Ancient Greeks were just as afraid of zombies as we are archaeologist discovers
The ancient Greeks definitely wanted their dead to stay dead. But instead of fighting off the resurrected a la The Walking Dead they did what they could to keep them in their graves, an archaeologist has discovered in findings that have convinced her that the Greeks were afraid of zombies.
Evidence uncovered at 2,905 burials at Passo Marinaro in the Greek colony of Kamarina in southeastern Sicily strongly suggests that from the 5th through 3rd century BC, the ancient Greeks believed the dead could rise from the grave and stalk the living — and they tried to keep them down. They put heavy rocks on the graves or spells to keep them below ground. They also used incantations to reach the dead in the after-life to do their bidding so their live relatives could have their way.

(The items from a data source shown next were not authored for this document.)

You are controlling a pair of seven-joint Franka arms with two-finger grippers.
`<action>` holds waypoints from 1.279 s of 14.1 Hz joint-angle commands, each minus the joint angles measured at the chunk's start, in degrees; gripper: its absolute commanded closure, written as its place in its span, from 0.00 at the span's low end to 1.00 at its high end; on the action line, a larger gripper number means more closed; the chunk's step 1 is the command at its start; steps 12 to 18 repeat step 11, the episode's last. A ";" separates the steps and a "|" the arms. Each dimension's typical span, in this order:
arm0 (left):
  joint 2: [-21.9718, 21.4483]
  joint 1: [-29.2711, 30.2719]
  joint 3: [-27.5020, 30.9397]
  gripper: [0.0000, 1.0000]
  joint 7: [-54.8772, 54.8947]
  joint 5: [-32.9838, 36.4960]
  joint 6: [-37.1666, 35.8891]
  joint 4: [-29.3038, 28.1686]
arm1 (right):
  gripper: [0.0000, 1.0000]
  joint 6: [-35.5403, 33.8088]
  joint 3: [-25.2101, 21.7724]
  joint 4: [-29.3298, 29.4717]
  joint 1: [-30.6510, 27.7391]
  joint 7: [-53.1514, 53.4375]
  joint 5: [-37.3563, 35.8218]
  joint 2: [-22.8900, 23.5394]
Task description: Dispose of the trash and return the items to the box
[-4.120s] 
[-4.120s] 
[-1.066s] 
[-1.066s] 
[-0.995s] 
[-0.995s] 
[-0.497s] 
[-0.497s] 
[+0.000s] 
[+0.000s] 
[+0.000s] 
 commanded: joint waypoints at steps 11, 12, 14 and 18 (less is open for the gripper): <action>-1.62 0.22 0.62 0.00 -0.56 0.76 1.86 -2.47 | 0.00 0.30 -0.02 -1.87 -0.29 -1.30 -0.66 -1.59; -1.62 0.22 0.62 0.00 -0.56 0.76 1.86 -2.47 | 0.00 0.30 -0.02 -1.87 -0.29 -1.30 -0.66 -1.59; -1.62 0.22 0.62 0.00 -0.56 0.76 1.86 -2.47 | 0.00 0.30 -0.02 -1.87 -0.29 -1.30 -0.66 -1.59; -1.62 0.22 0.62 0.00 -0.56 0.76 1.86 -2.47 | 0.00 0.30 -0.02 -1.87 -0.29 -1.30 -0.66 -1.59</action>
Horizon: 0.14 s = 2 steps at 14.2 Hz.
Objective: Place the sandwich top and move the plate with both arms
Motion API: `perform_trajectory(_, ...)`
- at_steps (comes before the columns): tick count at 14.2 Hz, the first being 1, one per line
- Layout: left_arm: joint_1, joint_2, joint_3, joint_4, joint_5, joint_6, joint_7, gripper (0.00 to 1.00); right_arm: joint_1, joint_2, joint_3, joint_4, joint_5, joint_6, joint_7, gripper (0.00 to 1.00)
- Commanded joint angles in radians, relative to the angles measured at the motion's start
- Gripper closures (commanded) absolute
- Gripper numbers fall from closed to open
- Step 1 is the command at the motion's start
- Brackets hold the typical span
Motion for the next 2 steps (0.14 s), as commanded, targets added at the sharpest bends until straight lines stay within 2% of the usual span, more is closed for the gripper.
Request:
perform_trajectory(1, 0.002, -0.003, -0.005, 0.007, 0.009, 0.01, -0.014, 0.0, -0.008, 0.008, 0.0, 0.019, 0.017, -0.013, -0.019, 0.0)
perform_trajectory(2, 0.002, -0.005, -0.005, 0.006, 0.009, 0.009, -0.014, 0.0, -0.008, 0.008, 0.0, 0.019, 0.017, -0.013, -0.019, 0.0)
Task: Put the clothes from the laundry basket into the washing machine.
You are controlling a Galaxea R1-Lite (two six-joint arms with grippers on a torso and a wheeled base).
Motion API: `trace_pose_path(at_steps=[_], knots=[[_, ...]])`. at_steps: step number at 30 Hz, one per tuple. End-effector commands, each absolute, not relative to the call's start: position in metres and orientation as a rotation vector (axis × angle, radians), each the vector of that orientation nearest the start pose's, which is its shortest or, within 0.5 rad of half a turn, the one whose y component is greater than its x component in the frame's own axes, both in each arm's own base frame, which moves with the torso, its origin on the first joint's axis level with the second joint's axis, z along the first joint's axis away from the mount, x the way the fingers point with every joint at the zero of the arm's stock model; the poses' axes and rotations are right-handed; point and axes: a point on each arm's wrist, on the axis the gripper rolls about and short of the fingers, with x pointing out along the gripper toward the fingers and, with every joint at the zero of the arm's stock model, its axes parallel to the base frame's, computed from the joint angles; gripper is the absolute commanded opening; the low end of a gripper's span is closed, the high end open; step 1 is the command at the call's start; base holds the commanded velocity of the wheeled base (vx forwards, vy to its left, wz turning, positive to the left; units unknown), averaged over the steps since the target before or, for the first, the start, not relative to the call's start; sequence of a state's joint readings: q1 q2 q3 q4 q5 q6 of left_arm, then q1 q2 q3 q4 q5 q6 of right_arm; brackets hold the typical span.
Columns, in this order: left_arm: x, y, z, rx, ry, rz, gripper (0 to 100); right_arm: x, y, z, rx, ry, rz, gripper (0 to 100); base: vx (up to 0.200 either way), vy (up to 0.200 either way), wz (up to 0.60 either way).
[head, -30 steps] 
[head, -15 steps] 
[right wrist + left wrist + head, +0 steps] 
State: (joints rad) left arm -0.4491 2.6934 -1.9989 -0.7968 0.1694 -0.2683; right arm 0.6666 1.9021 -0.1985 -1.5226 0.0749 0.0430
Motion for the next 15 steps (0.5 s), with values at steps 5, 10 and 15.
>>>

"Tablets contained petitions that were addressed to underworld deities who would command the spirits of the dead to fulfill the request of the petitioner," Carrie Sulosky Weaver tells Discovery News.
Two of the grave sites at Kamarina are particularly intriguing. The occupant of Tomb 653 was buried and covered in fragments of amphora (two-handled vessels for storing wine). "The heavy amphora fragments were presumably intended to pin the individual to the grave and prevent it from seeing or rising," said Sulosky Weaver.
The pre-teen internee of Tomb 693 was buried beneath five large stones. These, too, were likely used to "trap the body in its grave," Sulosky Weaver said. "Necrophobia, or the fear of the dead, is a concept that has been present in Greek culture from the Neolithic period to the present."